Quant au mal des âmes, il provient de l'union de l'âme immortelle avec l'âme mortelle. De cette union peut naître quelque chose d'opposé à la raison. Si l'âme mortelle prévaut, il y a mal dans l'âme ; c'est le cas de la passion, de la colère, par exemple, ou de la concupiscence. Le mal n'est pas pour l'âme mortelle, laquelle ne fait en cela qu'obéir à sa nature, mais bien pour l'âme immortelle dont il contrarie les tendances, en violant les lois de la raison. Le mal de l'âme a pour cause nécessaire l'union des deux âmes. La difficulté se réduit donc à voir si cette union importe ou non à la perfection du Tout. Or n'est-il pas nécessaire que le bien pénètre jusqu'à l'autre bout de la chaîne des êtres, et l'âme jusqu'à la matière, pour que le Tout soit parfait, qu'il n'y ait pas seulement d'un côté des âmes rationnelles et immortelles, de l'autre des âmes irrationnelles et mortelles, mais encore entre ces deux ordres d'âmes, des âmes intermédiaires, rationnelles et mortelles à la fois? Le Tout, s'il manquait d'âmes de cette nature, ne serait-il pas imparfait? Or, dès que l'âme divine descendait jusqu'à la matière, ne fallait-il pas qu'auparavant l'âme mortelle fût dans le corps, pour préserver l'âme divine du contact immédiat du corps? Sans quoi, comment le corps, cette matière inerte et composée , serait-il entré en communication directe avec l'âme incorporelle et immortelle? Que serait devenu le corps lui-même, sous l'action immédiate de l'âme divine ? Comment aurait-il pu recevoir cette action? Toute communication eût été impossible entre deux substances de nature si différente. Toutes ces facultés qui ont leur principe dans l'âme intermédiaire, la sensation, l'appétit, le désir, l'imagination n'eussent point existé. Or, qui pourrait nier que ces facultés ne soient les conditions de la santé et de la vie du corps ? Donc l'âme intermédiaire importait à la perfection du Tout. Or le mal en est un accident nécessaire. Donc le mal des âmes, comme le mal des corps, a pour fin un plus grand bien, et ne fait en cela qu'augmenter la perfection du tout.

Autre difficulté (l4). Si la Providence existe, n'est-il pas nécessaire que chaque être soit traité selon son mérite ? D'où vient donc cette différence entre les hommes quant à la somme des biens? D'où vient le triomphe du méchant et la misère du juste?
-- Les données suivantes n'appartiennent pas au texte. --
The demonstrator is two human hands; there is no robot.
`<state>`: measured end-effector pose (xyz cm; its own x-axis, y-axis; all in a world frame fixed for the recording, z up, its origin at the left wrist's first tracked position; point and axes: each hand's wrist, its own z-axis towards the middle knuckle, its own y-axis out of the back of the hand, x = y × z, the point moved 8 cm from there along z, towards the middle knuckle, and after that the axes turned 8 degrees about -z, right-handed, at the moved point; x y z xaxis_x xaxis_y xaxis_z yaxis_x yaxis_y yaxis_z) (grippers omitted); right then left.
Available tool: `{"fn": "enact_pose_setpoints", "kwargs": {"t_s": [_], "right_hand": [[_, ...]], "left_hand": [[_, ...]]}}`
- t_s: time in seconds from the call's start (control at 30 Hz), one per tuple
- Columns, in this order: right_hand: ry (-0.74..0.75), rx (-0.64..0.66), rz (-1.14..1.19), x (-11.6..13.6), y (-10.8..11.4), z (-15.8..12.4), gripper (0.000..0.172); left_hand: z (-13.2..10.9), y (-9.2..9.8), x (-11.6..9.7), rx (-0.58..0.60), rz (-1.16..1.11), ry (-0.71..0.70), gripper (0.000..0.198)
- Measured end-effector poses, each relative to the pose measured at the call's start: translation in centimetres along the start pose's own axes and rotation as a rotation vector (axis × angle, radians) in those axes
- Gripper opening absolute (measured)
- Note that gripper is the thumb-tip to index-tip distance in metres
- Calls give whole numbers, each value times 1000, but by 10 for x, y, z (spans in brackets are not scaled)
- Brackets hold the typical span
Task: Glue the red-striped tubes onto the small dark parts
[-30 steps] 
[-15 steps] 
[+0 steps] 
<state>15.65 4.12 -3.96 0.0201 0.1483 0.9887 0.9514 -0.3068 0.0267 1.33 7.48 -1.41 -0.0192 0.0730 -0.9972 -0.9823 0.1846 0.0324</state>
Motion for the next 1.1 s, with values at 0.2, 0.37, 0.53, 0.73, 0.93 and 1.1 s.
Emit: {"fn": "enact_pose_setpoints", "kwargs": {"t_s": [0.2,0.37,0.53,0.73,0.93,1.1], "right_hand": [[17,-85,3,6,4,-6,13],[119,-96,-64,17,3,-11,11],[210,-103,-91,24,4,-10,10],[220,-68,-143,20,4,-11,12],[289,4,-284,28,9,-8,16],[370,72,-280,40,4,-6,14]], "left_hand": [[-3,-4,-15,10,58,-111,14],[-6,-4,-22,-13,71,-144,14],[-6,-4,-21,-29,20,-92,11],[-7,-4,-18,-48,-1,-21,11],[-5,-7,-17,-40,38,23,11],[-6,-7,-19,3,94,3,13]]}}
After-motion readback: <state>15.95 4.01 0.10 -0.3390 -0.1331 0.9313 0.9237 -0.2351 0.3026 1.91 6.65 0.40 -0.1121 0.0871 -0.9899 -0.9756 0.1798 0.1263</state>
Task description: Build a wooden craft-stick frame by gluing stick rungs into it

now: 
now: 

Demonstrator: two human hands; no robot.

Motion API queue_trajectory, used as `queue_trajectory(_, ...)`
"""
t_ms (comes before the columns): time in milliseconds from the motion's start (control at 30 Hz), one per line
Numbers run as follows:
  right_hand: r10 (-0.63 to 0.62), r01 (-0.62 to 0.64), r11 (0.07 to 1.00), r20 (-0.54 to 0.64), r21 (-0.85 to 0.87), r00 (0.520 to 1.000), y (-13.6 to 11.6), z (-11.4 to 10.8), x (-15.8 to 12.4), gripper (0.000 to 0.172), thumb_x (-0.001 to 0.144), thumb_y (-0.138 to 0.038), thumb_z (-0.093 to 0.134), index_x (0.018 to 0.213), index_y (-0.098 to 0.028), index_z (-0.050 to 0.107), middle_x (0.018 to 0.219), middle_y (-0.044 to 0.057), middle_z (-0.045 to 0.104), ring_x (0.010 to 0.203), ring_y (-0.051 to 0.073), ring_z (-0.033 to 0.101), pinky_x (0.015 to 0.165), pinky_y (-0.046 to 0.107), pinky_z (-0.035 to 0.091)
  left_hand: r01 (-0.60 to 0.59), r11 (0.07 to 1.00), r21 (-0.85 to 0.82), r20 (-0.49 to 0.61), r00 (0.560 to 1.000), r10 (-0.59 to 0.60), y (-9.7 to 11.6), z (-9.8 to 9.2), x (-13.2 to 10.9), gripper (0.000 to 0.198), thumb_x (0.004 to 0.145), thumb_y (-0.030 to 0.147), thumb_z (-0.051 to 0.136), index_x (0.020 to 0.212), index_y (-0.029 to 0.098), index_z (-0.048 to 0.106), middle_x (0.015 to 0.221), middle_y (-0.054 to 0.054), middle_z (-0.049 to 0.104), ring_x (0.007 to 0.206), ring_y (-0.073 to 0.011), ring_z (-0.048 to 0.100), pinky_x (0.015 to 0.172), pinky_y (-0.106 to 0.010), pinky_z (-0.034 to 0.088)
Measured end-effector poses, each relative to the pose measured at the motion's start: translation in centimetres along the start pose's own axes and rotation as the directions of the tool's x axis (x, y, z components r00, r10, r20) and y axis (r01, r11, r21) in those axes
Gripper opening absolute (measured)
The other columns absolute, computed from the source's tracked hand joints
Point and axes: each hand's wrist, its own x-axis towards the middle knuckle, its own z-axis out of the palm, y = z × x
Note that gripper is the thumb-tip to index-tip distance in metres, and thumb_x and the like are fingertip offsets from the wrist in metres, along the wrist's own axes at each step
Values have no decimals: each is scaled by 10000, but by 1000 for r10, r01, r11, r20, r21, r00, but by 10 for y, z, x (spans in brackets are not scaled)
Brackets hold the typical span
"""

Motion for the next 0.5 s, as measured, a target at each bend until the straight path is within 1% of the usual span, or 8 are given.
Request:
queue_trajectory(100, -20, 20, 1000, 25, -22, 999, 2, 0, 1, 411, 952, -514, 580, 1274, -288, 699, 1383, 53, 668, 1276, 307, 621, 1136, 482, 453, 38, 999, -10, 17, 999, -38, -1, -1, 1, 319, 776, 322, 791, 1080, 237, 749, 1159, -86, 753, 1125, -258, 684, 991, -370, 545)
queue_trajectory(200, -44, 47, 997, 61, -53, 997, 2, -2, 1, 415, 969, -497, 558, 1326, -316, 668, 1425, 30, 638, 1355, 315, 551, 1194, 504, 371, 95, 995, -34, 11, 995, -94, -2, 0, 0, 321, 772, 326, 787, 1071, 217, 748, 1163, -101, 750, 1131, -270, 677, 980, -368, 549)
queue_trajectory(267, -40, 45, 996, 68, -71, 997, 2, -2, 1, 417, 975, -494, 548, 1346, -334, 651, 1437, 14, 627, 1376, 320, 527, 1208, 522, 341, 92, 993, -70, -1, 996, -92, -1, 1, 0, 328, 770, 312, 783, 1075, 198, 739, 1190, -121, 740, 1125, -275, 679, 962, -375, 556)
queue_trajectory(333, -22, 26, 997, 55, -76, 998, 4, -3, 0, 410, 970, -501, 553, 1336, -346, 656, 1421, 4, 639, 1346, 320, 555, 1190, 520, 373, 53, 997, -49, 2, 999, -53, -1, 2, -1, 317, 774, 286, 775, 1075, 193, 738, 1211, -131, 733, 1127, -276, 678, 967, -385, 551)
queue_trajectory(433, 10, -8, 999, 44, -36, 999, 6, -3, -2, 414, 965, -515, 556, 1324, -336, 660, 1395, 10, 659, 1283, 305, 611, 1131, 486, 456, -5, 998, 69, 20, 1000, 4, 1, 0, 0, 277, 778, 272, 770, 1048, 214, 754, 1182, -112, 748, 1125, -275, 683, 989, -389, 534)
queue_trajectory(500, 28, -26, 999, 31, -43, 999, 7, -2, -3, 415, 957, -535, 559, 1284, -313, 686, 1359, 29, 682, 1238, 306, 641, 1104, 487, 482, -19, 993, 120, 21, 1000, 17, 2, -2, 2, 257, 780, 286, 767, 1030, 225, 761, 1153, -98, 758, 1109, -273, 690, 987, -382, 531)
L'explication que donne Proclus de cette anomalie n'est pas nouvelle ; on la trouve fort éloquemment exposée chez les Stoïciens. Mais Proclus, en la reproduisant, la développe sous une forme plus précise et plus scientifique. Il ne faut pas dire que la Providence ne sait point répartir ses faveurs proportionnellement aux mérites, elle dont les desseins profondément harmoniques assurent à chaque être l'accomplissement de sa destinée, donnant aux uns les vrais, aux autres les faux biens. Qui ne sait que l'homme qui veut atteindre la vertu y parvient toujours, tandis que ceux qui recherchent les biens extérieurs échouent quelquefois? D'ailleurs la privation de ces biens apparents n'est qu'un stimulant pour les sectateurs de la vertu, excitant chez les uns l'énergie de l'âme, chez d'autres aiguillonnant l'intelligence, accoutumant l'âme par la pratique à mépriser le corps et tous les avantages qui s'y rattachent, et à estimer la vertu et les biens de l'âme à leur prix. Ce n'est point quand la mer est calme et le ciel serein que nous admirons l'art du pilote; c'est quand l'orage a soulevé les flots en courroux. De même, la vertu nous paraît plus admirable dans les rigueurs que dans les faveurs de la fortune.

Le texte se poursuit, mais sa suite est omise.